START RECORDED INFORMATION

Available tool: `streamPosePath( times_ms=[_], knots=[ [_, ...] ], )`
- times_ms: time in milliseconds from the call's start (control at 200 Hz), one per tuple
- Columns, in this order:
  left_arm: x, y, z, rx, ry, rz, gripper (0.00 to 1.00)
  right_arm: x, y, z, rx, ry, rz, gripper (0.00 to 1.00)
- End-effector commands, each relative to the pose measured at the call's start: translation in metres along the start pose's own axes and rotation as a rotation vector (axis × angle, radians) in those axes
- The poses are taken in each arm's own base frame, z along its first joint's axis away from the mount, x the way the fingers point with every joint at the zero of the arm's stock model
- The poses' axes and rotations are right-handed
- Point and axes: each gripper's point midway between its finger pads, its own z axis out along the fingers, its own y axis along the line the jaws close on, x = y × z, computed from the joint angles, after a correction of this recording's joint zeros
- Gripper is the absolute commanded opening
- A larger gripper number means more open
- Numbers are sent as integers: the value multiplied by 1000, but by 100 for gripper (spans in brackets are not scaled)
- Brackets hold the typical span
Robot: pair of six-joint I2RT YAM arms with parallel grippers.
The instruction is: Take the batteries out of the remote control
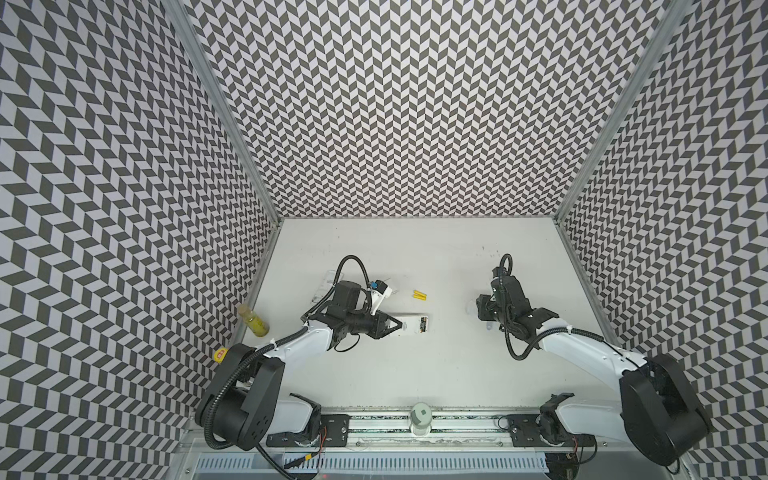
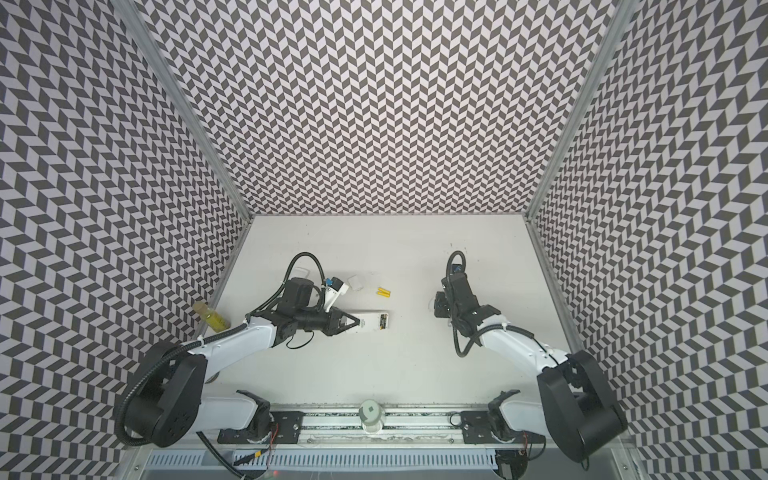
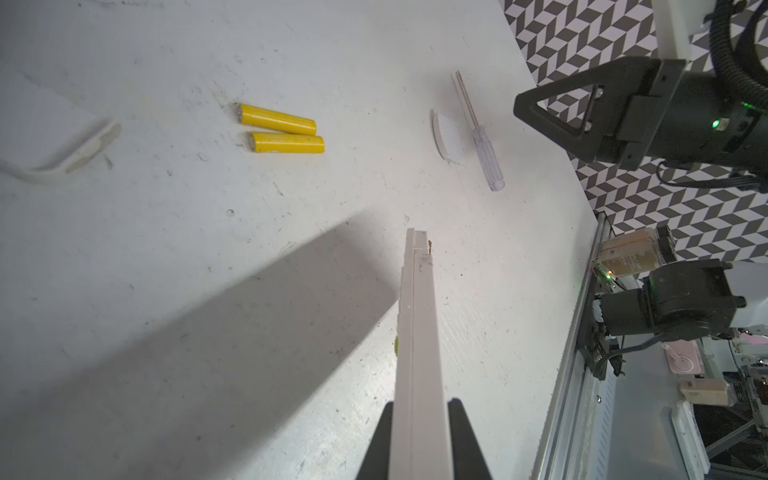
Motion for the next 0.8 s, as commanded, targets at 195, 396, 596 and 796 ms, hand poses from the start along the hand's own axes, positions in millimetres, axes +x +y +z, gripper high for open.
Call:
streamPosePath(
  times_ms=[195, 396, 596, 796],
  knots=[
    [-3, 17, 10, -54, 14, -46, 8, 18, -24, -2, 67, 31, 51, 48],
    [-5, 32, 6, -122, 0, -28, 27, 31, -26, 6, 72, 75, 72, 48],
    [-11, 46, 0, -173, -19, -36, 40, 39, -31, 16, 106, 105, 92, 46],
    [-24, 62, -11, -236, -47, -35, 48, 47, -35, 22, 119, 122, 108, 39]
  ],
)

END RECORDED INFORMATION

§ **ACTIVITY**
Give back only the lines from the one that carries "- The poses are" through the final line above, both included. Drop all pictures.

§ **OUTPUT OF THE EXERCISE**
- The poses are taken in each arm's own base frame, z along its first joint's axis away from the mount, x the way the fingers point with every joint at the zero of the arm's stock model
- The poses' axes and rotations are right-handed
- Point and axes: each gripper's point midway between its finger pads, its own z axis out along the fingers, its own y axis along the line the jaws close on, x = y × z, computed from the joint angles, after a correction of this recording's joint zeros
- Gripper is the absolute commanded opening
- A larger gripper number means more open
- Numbers are sent as integers: the value multiplied by 1000, but by 100 for gripper (spans in brackets are not scaled)
- Brackets hold the typical span
Robot: pair of six-joint I2RT YAM arms with parallel grippers.
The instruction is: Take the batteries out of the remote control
Motion for the next 0.8 s, as commanded, targets at 195, 396, 596 and 796 ms, hand poses from the start along the hand's own axes, positions in millimetres, axes +x +y +z, gripper high for open.
Call:
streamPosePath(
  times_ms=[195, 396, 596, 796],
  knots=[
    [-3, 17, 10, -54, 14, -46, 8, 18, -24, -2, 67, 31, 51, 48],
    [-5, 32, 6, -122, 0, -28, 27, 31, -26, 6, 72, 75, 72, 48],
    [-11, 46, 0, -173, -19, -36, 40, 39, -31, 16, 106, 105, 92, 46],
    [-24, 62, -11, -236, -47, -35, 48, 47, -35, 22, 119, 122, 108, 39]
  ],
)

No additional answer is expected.